Menopausal vasomotor symptoms (VMS)—including hot flashes and night sweats—are among the most common and distressing complaints experienced by perimenopausal and postmenopausal women, often impairing sleep, mood and overall quality of life. These symptoms arise from estrogen decline, hypothalamic thermoregulatory instability and neurochemical changes involving serotonin, norepinephrine and GABA pathways. Although menopausal hormone therapy remains the most effective treatment, its long-term risks necessitate safer non-hormonal alternatives. Paroxetine, an SSRI, and Gabapentin, a GABA analogue, have both shown potential in reducing VMS frequency and improving sleep, though their comparative effectiveness and safety profiles remain inadequately explored.

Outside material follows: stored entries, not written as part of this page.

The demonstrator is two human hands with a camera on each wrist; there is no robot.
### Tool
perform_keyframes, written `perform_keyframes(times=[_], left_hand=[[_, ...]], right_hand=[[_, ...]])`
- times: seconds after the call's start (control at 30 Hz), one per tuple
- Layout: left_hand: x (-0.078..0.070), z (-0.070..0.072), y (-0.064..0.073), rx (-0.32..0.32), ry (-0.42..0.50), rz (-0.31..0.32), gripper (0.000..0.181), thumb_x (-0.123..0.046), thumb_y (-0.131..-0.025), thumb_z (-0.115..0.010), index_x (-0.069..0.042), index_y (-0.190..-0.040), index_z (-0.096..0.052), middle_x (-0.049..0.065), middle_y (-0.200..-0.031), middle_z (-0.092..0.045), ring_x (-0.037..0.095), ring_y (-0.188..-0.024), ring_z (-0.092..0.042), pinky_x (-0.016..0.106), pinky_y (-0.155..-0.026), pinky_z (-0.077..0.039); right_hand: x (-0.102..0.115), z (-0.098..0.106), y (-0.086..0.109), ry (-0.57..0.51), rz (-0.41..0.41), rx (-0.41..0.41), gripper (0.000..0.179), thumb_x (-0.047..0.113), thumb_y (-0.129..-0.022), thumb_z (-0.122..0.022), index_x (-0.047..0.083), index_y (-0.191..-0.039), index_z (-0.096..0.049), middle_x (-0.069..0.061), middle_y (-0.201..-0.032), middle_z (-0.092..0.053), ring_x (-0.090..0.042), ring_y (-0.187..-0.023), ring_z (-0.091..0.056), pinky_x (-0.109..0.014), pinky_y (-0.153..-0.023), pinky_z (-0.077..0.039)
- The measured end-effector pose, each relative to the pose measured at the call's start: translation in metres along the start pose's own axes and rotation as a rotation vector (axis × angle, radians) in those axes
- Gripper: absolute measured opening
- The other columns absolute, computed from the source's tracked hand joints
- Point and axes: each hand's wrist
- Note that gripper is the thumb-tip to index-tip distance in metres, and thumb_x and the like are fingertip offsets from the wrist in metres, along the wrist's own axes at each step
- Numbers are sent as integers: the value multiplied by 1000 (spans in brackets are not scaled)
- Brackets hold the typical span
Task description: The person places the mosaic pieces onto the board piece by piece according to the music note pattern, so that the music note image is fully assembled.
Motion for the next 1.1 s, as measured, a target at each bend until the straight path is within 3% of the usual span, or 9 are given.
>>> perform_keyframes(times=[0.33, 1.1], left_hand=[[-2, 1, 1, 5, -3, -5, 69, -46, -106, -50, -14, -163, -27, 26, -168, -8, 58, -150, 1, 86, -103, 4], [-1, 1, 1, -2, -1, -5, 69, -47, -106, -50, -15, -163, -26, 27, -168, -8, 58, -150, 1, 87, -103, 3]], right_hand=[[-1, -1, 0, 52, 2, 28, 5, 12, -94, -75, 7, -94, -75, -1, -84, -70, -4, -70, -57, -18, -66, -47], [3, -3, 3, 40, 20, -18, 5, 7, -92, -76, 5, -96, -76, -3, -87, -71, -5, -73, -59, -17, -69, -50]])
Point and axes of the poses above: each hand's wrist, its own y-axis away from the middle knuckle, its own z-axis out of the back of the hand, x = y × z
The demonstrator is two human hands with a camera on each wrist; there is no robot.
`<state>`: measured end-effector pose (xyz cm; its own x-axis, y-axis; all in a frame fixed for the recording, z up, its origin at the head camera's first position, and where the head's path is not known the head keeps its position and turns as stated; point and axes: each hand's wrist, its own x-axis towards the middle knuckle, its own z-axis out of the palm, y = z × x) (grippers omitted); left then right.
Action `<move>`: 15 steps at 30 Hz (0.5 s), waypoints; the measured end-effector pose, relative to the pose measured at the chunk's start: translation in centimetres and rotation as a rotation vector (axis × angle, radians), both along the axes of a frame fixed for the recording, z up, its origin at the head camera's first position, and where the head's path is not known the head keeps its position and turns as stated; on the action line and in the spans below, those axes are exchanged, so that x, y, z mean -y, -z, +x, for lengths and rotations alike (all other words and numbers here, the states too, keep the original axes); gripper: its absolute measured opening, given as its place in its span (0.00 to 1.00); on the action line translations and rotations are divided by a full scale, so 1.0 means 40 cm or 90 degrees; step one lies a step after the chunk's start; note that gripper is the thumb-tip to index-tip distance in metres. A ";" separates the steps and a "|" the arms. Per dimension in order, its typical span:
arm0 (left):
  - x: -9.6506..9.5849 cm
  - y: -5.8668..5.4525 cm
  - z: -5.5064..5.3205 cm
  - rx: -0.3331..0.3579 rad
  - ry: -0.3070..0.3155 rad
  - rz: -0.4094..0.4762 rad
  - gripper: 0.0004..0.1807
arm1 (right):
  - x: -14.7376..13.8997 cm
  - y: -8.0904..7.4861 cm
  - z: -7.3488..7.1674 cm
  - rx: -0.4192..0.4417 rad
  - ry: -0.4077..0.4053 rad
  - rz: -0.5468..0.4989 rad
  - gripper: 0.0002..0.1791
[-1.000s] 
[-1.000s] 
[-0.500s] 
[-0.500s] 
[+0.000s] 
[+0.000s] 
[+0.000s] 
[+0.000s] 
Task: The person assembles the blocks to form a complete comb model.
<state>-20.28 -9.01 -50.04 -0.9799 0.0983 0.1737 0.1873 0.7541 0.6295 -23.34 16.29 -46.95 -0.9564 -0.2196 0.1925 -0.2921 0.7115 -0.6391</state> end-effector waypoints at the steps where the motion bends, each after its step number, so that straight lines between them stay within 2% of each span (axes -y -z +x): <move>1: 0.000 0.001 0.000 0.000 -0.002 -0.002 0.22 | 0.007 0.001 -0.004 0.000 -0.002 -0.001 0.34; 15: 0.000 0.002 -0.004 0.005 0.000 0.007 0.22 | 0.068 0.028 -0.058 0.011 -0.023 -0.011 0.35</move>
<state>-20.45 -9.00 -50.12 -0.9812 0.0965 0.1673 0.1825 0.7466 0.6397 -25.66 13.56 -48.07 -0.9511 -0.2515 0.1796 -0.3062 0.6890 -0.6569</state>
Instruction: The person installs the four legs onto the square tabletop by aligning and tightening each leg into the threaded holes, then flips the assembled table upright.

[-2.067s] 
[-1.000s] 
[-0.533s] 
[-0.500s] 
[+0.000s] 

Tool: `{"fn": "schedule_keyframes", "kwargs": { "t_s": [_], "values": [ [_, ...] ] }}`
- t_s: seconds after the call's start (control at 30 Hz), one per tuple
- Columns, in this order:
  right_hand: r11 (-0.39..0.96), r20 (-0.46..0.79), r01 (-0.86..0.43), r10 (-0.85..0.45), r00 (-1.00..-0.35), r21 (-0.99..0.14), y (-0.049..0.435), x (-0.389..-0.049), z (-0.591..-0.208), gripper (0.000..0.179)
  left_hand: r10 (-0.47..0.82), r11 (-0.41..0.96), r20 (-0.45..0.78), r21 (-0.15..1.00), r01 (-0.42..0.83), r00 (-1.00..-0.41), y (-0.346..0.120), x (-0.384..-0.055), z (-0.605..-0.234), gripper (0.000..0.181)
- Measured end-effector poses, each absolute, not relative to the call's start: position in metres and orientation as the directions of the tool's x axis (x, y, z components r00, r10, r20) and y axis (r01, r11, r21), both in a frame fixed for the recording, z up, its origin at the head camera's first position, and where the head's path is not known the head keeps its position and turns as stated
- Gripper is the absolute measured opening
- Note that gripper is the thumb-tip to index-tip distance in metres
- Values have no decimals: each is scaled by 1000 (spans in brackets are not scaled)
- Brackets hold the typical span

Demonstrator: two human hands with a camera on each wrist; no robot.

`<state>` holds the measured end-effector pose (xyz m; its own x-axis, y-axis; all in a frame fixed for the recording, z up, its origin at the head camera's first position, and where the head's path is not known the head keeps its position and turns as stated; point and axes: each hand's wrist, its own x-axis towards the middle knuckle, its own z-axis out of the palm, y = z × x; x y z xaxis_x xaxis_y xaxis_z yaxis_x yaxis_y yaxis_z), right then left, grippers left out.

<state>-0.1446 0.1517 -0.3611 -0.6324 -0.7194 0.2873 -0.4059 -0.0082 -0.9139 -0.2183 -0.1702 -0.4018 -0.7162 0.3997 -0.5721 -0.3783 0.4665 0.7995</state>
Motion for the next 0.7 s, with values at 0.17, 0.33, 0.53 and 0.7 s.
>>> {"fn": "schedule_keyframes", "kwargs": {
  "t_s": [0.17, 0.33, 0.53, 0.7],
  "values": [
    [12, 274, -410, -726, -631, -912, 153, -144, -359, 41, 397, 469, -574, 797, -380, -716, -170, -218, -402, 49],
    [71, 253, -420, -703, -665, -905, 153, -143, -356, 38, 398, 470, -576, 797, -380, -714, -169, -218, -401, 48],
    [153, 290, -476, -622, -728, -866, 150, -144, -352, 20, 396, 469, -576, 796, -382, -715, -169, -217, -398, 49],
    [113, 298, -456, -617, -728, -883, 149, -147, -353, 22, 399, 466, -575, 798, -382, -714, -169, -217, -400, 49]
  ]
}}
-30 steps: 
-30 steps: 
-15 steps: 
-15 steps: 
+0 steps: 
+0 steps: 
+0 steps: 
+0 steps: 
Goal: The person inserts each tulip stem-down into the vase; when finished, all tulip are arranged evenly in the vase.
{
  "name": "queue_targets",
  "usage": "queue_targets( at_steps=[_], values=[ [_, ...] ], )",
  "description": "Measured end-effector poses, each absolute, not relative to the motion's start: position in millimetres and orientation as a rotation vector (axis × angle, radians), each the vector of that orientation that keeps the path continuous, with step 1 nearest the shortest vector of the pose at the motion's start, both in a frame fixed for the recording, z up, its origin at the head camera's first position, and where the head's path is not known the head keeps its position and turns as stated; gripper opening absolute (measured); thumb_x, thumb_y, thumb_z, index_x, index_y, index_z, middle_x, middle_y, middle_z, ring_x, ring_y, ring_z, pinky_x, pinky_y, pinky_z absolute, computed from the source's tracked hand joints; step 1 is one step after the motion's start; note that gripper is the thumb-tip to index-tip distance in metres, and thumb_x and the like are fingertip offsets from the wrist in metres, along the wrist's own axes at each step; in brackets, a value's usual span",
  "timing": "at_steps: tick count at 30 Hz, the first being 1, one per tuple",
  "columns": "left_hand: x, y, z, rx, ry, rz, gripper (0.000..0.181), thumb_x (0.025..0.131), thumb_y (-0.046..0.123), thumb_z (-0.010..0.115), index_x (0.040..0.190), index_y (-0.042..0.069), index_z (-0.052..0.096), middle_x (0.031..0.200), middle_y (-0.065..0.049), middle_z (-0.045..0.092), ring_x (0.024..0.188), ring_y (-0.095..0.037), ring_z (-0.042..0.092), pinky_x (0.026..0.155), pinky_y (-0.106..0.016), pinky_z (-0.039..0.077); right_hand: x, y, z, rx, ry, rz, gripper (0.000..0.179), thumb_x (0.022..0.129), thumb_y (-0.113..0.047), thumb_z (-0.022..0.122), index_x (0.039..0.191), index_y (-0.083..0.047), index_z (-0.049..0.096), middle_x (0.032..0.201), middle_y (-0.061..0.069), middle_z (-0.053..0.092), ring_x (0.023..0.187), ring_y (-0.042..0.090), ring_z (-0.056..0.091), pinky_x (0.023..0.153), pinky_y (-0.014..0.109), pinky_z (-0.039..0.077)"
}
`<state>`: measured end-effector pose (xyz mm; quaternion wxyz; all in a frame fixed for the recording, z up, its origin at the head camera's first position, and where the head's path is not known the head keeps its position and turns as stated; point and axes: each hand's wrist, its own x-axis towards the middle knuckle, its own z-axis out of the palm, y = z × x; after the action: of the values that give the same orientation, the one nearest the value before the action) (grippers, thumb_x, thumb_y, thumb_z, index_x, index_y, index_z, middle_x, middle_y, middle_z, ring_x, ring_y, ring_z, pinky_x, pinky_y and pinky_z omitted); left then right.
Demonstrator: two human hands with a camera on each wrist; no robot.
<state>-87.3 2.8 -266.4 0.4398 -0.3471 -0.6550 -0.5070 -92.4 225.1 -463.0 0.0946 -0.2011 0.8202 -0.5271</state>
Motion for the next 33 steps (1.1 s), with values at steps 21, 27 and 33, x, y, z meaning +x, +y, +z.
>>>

This prospective, randomized, open-label clinical study aims to evaluate and compare the efficacy and safety of Paroxetine versus Gabapentin in women experiencing menopausal vasomotor symptoms. A total of 60 eligible participants will be enrolled after informed consent and randomly assigned into two groups: Group A will receive Paroxetine 12.5 mg once daily, while Group B will receive Gabapentin 300 mg three times daily for 12 weeks. Both medications are selected based on existing evidence supporting their roles in thermoregulatory modulation and symptom relief.

At baseline, participants will undergo assessment using the Hot Flash Score, Pittsburgh Sleep Quality Index (PSQI), Zung Self-Rating Depression Scale (SDS) and the Greene Climacteric Scale (GCS). Follow-up evaluations will take place at baseline, 4, 8 and 12 weeks to monitor changes in vasomotor symptoms, sleep quality, mood and overall menopausal well-being. Adverse drug reactions will be documented throughout the study to evaluate the tolerability and safety of both treatments.

The study seeks to determine which therapy provides greater reduction in VMS burden, better sleep and psychological outcomes and improved quality of life, while maintaining an acceptable safety profile. Outcomes from this research may guide clinicians in selecting effective, non-hormonal therapeutic options for managing menopausal vasomotor symptoms.